== Task goal ==
Could you transcribe the material below exactly, without leaving out a single line?

== Available data ==
____________

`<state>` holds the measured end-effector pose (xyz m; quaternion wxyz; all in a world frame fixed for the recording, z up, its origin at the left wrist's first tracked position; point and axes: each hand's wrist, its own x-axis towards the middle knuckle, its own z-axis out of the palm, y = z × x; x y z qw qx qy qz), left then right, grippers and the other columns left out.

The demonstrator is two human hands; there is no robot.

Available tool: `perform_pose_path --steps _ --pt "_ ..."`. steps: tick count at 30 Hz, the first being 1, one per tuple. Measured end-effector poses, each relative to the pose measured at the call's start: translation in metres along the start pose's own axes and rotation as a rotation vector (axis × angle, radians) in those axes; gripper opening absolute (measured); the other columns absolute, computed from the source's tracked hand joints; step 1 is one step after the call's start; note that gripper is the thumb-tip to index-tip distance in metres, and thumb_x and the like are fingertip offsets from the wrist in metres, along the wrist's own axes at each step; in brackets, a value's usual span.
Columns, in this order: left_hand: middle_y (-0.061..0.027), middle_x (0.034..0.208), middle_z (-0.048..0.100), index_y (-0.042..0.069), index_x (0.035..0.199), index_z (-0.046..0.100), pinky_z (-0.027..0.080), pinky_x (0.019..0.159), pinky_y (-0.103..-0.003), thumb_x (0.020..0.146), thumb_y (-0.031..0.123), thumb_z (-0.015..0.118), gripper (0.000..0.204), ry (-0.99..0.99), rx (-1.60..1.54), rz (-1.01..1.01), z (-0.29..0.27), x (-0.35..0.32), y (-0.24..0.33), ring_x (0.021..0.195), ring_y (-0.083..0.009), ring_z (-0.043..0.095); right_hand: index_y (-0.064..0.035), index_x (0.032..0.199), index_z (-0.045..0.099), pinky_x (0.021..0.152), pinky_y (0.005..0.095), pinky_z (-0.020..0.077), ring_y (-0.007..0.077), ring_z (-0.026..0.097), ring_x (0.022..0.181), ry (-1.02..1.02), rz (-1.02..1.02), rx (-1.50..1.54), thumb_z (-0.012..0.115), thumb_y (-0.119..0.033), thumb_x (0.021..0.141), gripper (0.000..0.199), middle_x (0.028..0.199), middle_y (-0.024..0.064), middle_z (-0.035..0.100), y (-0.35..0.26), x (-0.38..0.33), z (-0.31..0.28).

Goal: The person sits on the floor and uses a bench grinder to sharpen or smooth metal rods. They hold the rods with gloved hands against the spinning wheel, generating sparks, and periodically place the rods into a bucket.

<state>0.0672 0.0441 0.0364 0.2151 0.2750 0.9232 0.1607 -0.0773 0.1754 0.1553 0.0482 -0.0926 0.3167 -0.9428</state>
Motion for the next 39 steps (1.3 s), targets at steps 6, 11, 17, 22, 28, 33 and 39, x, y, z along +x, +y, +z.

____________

== Exercise result ==
`<state>` holds the measured end-effector pose (xyz m; quaternion wxyz; all in a world frame fixed for the recording, z up, its origin at the left wrist's first tracked position; point and axes: each hand's wrist, its own x-axis towards the middle knuckle, its own z-axis out of the palm, y = z × x; x y z qw qx qy qz), left then right, grippers and the other columns left out.

The demonstrator is two human hands; there is no robot.

Available tool: `perform_pose_path --steps _ --pt "_ ..."`. steps: tick count at 30 Hz, the first being 1, one per tuple. Measured end-effector poses, each relative to the pose measured at the call's start: translation in metres along the start pose's own axes and rotation as a rotation vector (axis × angle, radians) in those axes; gripper opening absolute (measured); the other columns absolute, computed from the source's tracked hand joints; step 1 is one step after the call's start; note that gripper is the thumb-tip to index-tip distance in metres, and thumb_x and the like are fingertip offsets from the wrist in metres, along the wrist's own axes at each step; in brackets, a value's usual span.
Columns, in this order: left_hand: middle_y (-0.061..0.027), middle_x (0.034..0.208), middle_z (-0.048..0.100), index_y (-0.042..0.069), index_x (0.035..0.199), index_z (-0.046..0.100), pinky_z (-0.027..0.080), pinky_x (0.019..0.159), pinky_y (-0.103..-0.003), thumb_x (0.020..0.146), thumb_y (-0.031..0.123), thumb_z (-0.015..0.118), gripper (0.000..0.204), ry (-0.99..0.99), rx (-1.60..1.54), rz (-1.01..1.01), z (-0.29..0.27), x (-0.35..0.32), y (-0.24..0.33), ring_x (0.021..0.195), ring_y (-0.083..0.009), ring_z (-0.043..0.095); right_hand: index_y (-0.064..0.035), index_x (0.032..0.199), index_z (-0.045..0.099), pinky_x (0.021..0.152), pinky_y (0.005..0.095), pinky_z (-0.020..0.077), ring_y (-0.007..0.077), ring_z (-0.026..0.097), ring_x (0.022..0.181), ry (-1.02..1.02), rz (-1.02..1.02), rx (-1.50..1.54), thumb_z (-0.012..0.115), thumb_y (-0.119..0.033), thumb_x (0.021..0.141), gripper (0.000..0.199), middle_x (0.028..0.199), middle_y (-0.024..0.064), middle_z (-0.035..0.100), y (-0.35..0.26), x (-0.38..0.33), z (-0.31..0.28).

Goal: The person sits on the floor and uses a bench grinder to sharpen or smooth metal rods. They hold the rods with gloved hands against the spinning wheel, generating sparks, and periodically place the rods into a bucket.

<state>0.0672 0.0441 0.0364 0.2151 0.2750 0.9232 0.1607 -0.0773 0.1754 0.1553 0.0482 -0.0926 0.3167 -0.9428</state>
Motion for the next 39 steps (1.3 s), targets at steps 6, 11, 17, 22, 28, 33 and 39, x, y, z along +x, +y, +z.

This output has been written out in full.